* PROBLEM DETAILS
Look through the lines below and extract any with the word "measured".

- - -

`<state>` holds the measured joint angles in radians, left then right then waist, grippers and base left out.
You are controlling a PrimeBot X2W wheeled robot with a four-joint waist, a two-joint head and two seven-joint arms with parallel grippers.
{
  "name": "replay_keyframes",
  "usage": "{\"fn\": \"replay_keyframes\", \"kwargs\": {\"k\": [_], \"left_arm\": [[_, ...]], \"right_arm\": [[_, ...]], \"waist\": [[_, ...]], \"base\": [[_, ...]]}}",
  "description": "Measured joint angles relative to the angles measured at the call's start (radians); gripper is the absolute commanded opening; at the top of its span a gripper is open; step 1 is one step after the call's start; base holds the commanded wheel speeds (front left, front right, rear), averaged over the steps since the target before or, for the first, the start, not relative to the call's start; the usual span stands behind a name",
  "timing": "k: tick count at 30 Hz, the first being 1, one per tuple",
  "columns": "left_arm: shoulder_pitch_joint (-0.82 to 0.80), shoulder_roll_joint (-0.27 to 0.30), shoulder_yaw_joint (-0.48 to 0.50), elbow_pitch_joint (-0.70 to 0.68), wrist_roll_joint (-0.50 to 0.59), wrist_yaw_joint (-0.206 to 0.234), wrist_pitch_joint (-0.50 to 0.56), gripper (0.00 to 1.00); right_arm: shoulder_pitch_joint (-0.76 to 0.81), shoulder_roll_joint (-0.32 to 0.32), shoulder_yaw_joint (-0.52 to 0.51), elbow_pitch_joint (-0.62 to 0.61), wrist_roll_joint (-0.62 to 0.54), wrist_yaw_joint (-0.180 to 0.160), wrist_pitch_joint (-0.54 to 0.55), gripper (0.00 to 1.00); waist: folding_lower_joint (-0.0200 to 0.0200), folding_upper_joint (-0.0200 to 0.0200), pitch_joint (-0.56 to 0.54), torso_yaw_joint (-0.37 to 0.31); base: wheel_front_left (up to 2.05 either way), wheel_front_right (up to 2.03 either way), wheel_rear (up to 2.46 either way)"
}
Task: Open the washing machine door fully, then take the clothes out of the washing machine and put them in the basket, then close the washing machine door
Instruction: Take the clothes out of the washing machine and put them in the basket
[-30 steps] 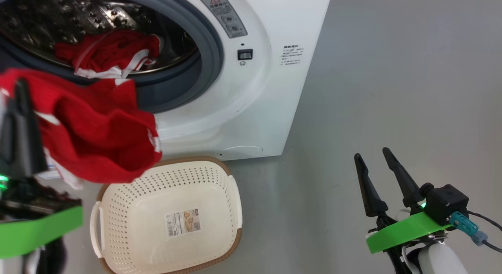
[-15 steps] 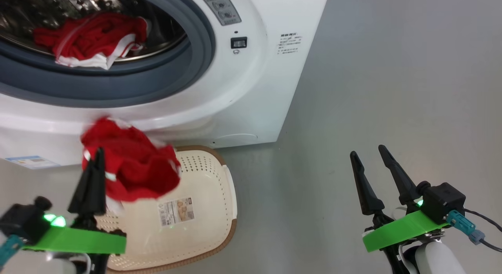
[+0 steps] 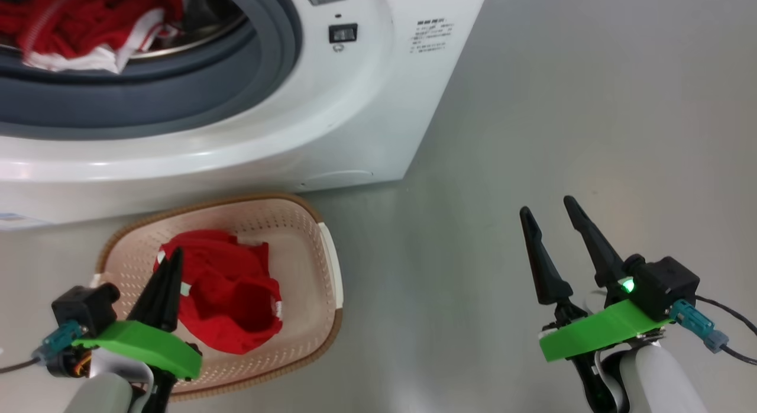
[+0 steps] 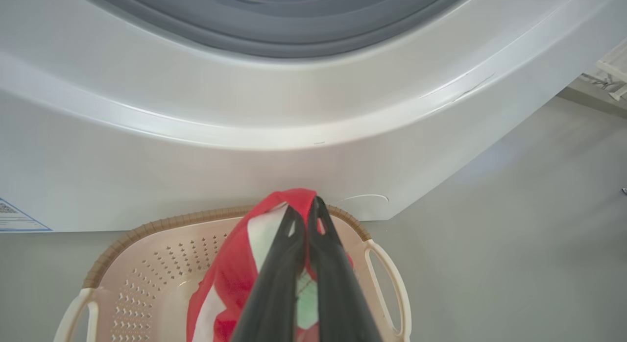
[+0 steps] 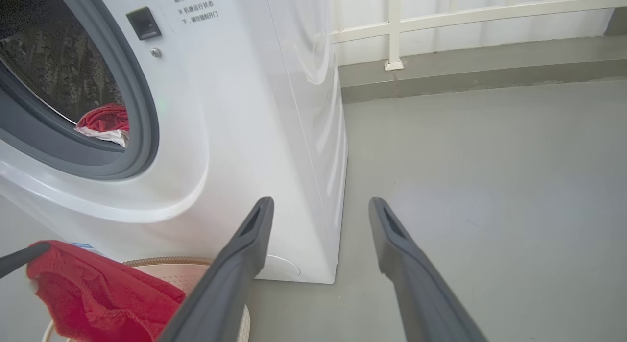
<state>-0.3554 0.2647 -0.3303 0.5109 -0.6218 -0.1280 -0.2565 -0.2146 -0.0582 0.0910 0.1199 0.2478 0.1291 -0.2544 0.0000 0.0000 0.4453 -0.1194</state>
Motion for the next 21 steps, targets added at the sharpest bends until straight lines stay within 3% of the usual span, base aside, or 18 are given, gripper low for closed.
{"fn": "replay_keyframes", "kwargs": {"k": [21], "left_arm": [[-0.232, 0.08, -0.258, 0.409, -0.131, 0.0, 0.0, 0.0]], "right_arm": [[-0.079, 0.002, 0.054, -0.047, 0.055, 0.0, 0.0, 1.0]], "waist": [[0.0, 0.0, 0.202, -0.085]], "base": [[0.0, 0.0, 0.0]]}}
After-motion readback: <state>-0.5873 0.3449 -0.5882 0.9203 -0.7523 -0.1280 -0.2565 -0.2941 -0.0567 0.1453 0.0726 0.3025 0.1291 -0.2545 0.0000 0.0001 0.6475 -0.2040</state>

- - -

* THE ANSWER
`<state>` holds the measured joint angles in radians, left then right then waist, grippers and base left out.
  "description": "Measured joint angles relative to the angles measured at the call's start (radians); gripper is the absolute commanded opening; at the top of its span a gripper is open; step 1 is one step after the call's start; base holds the commanded wheel speeds (front left, front right, rear), averaged over the steps since the target before or, for the first, the start, not relative to the call's start; the usual span stands behind a name",

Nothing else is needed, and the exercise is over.